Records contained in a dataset
= = = = =

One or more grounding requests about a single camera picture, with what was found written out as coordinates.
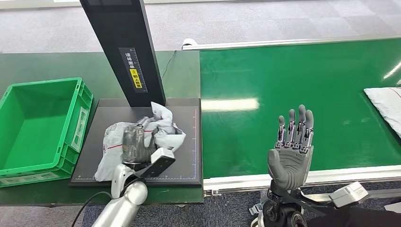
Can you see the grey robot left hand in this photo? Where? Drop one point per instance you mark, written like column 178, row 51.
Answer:
column 134, row 144

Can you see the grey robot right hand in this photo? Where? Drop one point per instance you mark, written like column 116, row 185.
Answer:
column 291, row 163

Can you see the white package with red print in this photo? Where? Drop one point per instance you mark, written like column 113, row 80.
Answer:
column 387, row 106
column 109, row 150

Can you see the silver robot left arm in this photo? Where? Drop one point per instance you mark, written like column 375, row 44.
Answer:
column 125, row 203

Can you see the green conveyor belt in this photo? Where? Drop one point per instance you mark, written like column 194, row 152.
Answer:
column 250, row 78

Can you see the black scanner machine with column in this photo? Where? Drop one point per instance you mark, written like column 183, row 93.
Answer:
column 125, row 47

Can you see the white conveyor roller cap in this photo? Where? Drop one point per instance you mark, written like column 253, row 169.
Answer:
column 189, row 42

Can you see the black yellow label sticker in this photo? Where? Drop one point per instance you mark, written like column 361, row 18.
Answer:
column 133, row 70

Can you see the person's leg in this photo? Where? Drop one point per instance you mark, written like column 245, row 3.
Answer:
column 360, row 219

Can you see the green plastic crate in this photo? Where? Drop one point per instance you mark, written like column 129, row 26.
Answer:
column 34, row 131

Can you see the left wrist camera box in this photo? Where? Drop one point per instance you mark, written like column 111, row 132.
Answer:
column 159, row 159

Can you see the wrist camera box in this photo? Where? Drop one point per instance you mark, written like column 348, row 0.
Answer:
column 159, row 159
column 349, row 194

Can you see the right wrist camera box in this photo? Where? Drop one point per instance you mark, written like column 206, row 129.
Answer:
column 349, row 194

= = = = =

**TASK DIRECTIONS**: Give the number of lines in the entries that contain the word "left", with no other text.

**RESULT**: 3